YOUR ASSIGNMENT → Where the word "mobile" shows up in a line below, that line is counted. State how many lines are counted, without any other words.

DATA EXTRACT →
******************************

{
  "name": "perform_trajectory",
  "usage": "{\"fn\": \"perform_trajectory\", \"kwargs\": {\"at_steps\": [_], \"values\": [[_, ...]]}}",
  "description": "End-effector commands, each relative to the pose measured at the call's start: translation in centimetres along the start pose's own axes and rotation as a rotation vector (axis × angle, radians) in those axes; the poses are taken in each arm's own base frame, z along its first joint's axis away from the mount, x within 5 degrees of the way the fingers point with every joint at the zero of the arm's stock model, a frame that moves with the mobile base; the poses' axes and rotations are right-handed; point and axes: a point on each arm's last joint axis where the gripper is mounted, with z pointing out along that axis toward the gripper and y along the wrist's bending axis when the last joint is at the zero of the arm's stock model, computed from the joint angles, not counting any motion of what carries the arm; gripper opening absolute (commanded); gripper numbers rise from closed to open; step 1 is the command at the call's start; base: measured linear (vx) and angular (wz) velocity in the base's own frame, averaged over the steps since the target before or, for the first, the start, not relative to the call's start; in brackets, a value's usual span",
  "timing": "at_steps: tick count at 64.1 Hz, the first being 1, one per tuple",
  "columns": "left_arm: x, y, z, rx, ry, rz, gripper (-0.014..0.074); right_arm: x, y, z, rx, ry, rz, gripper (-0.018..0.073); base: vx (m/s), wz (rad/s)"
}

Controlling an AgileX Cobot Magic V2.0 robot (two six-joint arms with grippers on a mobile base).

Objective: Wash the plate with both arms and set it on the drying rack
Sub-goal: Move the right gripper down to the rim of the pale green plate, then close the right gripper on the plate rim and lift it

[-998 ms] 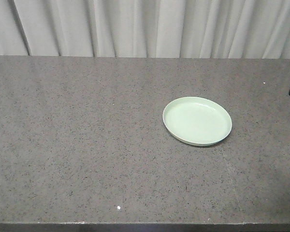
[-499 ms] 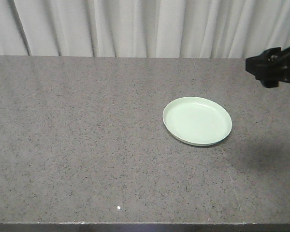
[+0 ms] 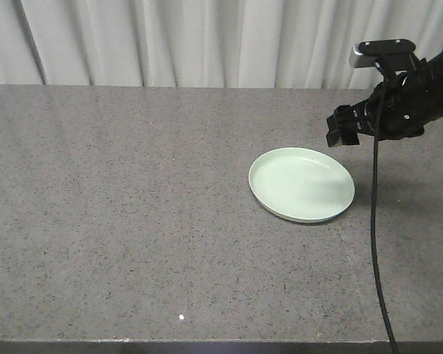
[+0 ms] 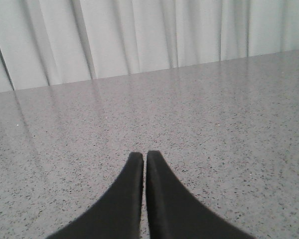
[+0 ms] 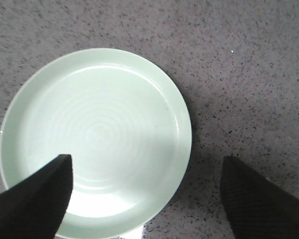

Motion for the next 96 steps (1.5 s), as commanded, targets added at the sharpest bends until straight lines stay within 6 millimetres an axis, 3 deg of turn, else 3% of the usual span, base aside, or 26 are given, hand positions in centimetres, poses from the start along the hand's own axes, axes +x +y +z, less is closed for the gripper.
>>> {"fn": "perform_trajectory", "kwargs": {"at_steps": [1, 18, 43, 86, 96], "values": [[0.2, -0.1, 0.0, 0.010, -0.056, -0.013, 0.0003, -1.8, -0.4, -1.3, 0.024, -0.059, -0.013, 0.0576, 0.00, 0.00], [0.2, -0.1, 0.0, 0.010, -0.056, -0.013, 0.0003, -2.8, -1.6, 1.3, 0.085, -0.004, -0.007, 0.0576, 0.00, 0.00], [0.2, -0.1, 0.0, 0.010, -0.056, -0.013, 0.0003, -1.6, -2.7, 5.8, 0.124, 0.131, -0.009, 0.0576, 0.00, 0.00], [0.2, -0.1, 0.0, 0.010, -0.056, -0.013, 0.0003, -0.8, -2.9, 7.7, 0.116, 0.194, -0.005, 0.0575, 0.00, 0.00], [0.2, -0.1, 0.0, 0.010, -0.056, -0.013, 0.0003, -0.5, -3.0, 8.2, 0.113, 0.217, -0.002, 0.0535, 0.00, 0.00]]}}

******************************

RESULT OF THE TASK → 2